> TASK DESCRIPTION:
Would you please return the lines of the material that contain the word "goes"?

> MATERIALS PROVIDED:
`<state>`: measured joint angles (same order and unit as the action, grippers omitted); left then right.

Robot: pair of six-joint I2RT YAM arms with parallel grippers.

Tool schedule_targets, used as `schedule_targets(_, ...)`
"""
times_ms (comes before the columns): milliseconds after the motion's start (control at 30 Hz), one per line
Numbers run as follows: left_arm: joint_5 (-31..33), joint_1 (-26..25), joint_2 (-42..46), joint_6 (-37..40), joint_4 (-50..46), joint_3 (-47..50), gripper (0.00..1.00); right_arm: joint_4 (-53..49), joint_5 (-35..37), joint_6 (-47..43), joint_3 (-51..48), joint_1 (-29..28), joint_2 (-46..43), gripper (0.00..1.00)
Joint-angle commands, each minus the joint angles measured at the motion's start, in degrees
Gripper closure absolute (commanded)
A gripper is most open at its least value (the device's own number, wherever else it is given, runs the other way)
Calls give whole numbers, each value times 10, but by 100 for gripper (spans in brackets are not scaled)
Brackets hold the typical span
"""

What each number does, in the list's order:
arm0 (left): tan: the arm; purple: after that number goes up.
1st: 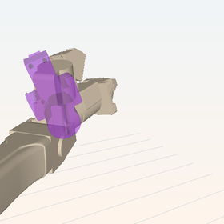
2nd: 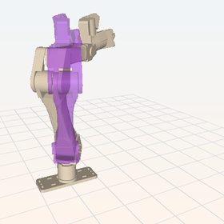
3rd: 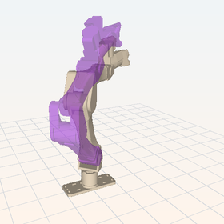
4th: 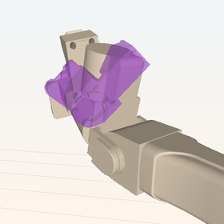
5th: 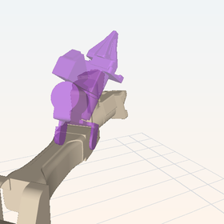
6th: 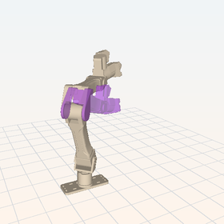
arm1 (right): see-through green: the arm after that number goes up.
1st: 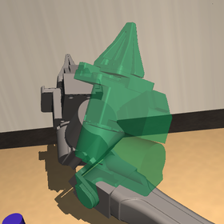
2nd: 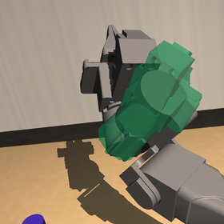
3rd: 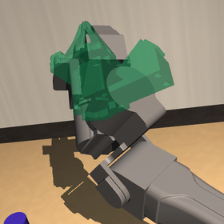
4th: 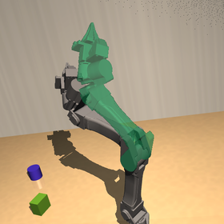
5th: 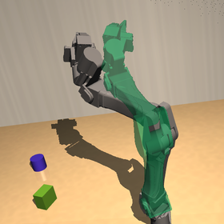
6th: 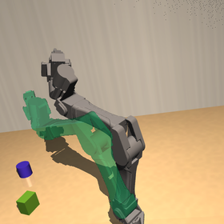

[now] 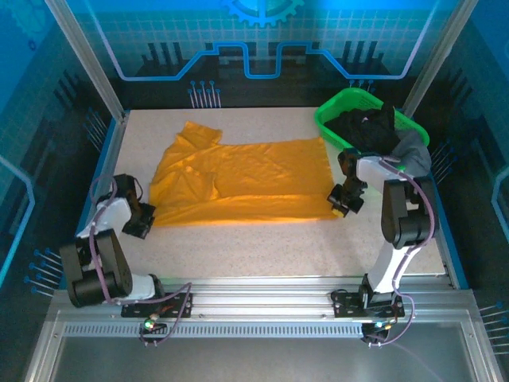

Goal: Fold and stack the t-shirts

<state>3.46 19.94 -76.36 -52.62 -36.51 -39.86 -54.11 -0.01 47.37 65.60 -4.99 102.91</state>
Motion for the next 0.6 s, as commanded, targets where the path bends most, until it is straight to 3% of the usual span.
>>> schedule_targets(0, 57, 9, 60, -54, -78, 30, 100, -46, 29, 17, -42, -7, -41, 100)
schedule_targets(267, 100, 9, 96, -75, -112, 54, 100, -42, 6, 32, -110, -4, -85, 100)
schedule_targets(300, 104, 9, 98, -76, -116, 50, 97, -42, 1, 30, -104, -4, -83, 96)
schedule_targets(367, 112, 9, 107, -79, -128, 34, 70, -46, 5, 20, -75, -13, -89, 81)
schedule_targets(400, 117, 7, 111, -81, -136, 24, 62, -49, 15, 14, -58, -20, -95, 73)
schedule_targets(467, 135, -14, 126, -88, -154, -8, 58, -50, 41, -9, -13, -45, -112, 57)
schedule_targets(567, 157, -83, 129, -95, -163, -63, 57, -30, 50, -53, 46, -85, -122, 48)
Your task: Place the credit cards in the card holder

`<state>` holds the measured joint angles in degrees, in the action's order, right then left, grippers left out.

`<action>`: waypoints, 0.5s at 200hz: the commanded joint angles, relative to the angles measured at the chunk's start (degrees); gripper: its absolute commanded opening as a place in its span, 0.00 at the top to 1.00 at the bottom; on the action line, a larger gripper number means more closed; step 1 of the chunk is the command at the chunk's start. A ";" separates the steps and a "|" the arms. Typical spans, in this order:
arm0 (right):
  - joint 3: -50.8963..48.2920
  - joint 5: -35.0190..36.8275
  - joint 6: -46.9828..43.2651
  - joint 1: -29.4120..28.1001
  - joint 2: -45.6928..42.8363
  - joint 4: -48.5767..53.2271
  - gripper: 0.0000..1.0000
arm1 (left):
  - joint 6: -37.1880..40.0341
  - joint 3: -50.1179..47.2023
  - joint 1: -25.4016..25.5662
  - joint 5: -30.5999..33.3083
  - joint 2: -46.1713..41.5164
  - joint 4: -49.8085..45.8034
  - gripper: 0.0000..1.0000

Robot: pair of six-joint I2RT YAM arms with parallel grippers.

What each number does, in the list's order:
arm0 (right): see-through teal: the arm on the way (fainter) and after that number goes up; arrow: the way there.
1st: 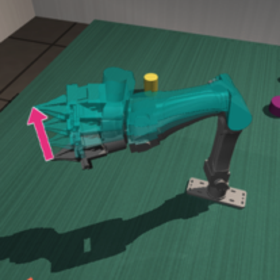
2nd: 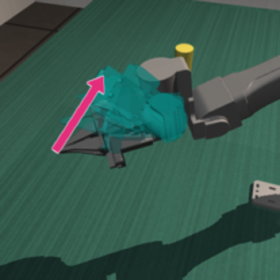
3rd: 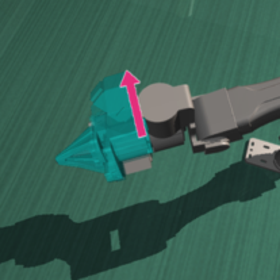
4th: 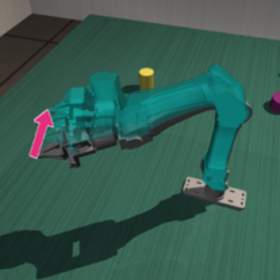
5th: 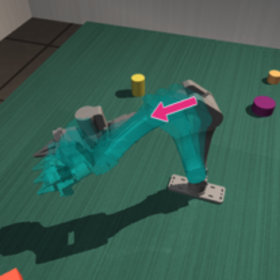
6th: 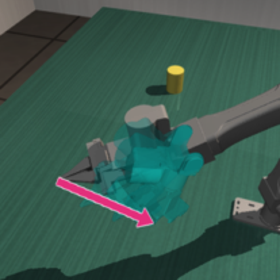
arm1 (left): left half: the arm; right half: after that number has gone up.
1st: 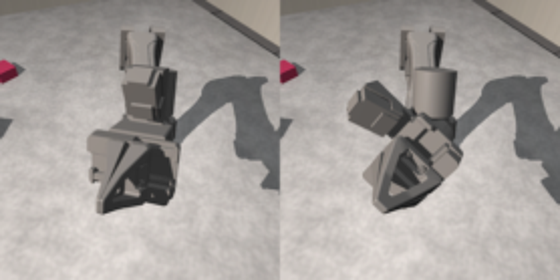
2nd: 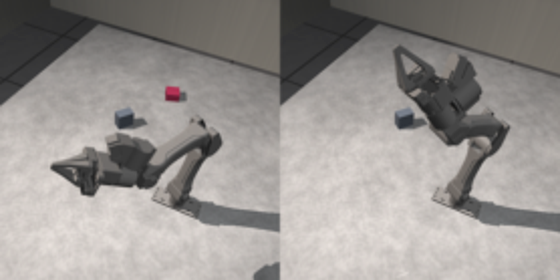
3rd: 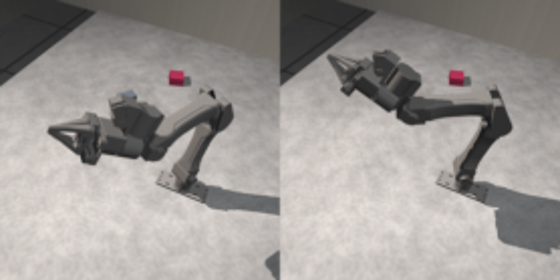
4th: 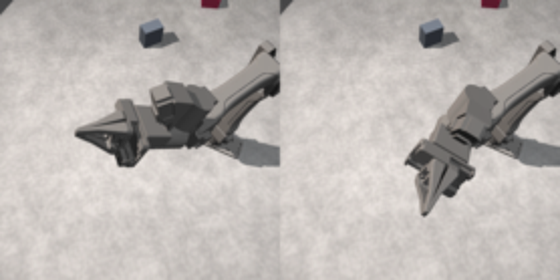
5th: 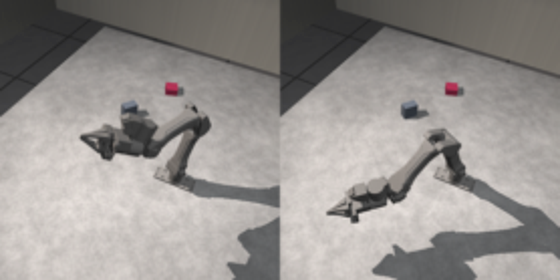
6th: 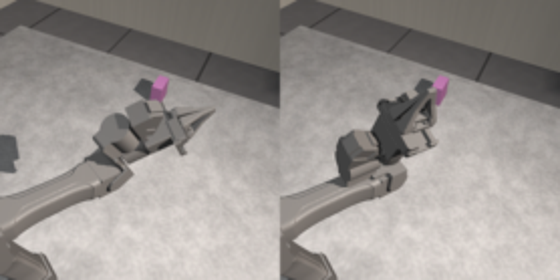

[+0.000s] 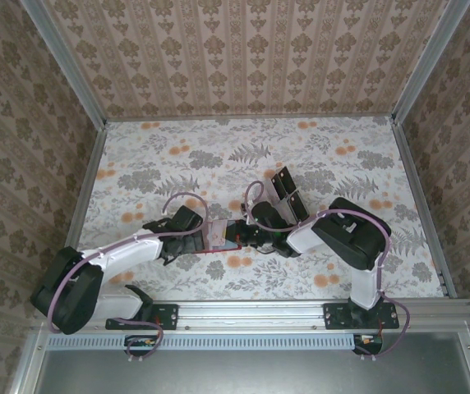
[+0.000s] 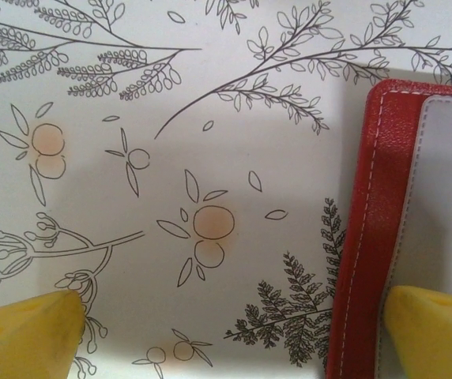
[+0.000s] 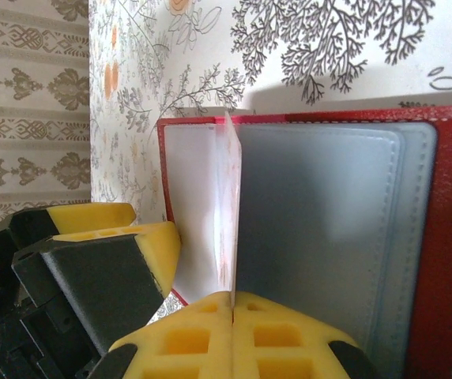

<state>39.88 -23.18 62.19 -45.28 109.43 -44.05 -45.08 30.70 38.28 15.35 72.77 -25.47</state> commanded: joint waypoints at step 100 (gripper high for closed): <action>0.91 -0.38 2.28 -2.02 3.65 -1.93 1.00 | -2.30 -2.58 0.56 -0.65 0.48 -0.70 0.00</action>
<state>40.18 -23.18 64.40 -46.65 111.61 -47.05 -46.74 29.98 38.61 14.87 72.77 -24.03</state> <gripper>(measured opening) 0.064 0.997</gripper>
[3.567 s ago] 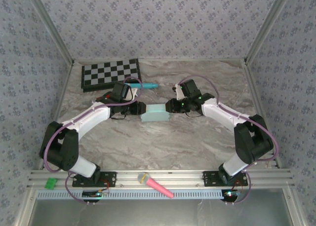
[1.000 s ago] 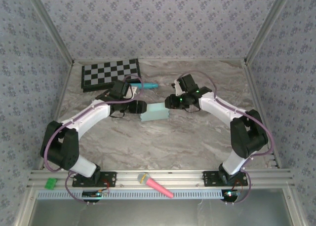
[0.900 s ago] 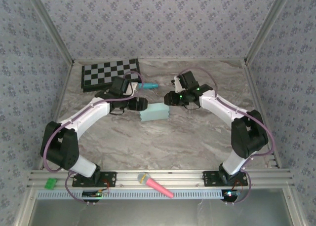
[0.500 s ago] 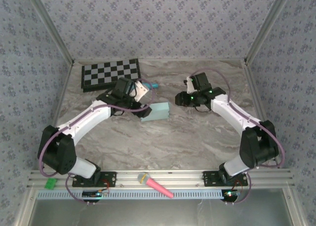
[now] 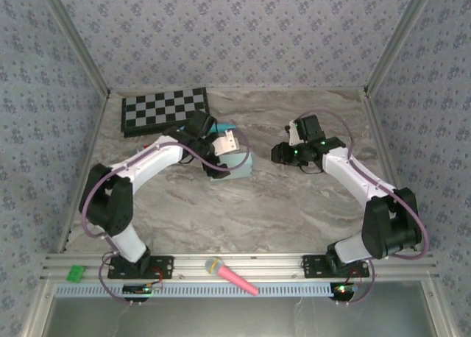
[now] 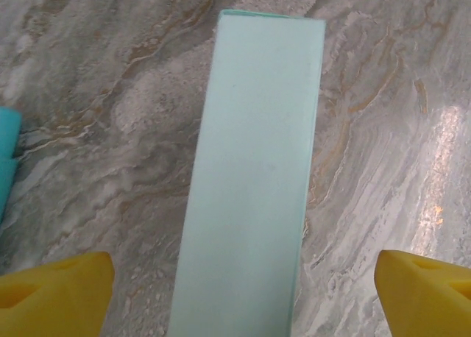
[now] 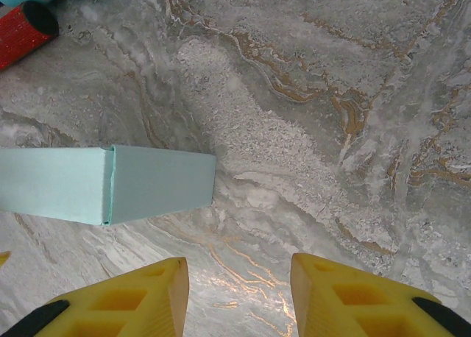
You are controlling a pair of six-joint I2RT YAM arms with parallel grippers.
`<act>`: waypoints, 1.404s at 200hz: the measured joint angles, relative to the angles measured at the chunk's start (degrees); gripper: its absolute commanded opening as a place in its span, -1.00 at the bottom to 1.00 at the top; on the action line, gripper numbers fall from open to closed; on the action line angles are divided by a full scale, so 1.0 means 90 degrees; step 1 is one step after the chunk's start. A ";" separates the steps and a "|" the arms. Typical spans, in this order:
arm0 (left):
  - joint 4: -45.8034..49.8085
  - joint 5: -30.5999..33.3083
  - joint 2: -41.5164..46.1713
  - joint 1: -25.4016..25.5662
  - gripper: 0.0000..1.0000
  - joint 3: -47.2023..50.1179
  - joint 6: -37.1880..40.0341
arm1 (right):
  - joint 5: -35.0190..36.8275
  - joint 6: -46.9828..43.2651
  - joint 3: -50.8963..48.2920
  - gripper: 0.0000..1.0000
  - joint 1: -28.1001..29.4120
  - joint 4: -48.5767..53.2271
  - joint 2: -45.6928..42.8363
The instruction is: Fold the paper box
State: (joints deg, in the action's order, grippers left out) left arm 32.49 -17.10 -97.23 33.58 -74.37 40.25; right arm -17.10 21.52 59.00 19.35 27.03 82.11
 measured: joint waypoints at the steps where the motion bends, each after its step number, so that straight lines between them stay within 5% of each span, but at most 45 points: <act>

> SOLUTION TO THE PROBLEM:
arm0 (left): tan: the arm; purple: after that number goes up.
arm1 (right): see-through green: the arm after that number goes up.
arm0 (right): see-through teal: the arm on the way (fainter) and after that number goes up; arrow: the way there.

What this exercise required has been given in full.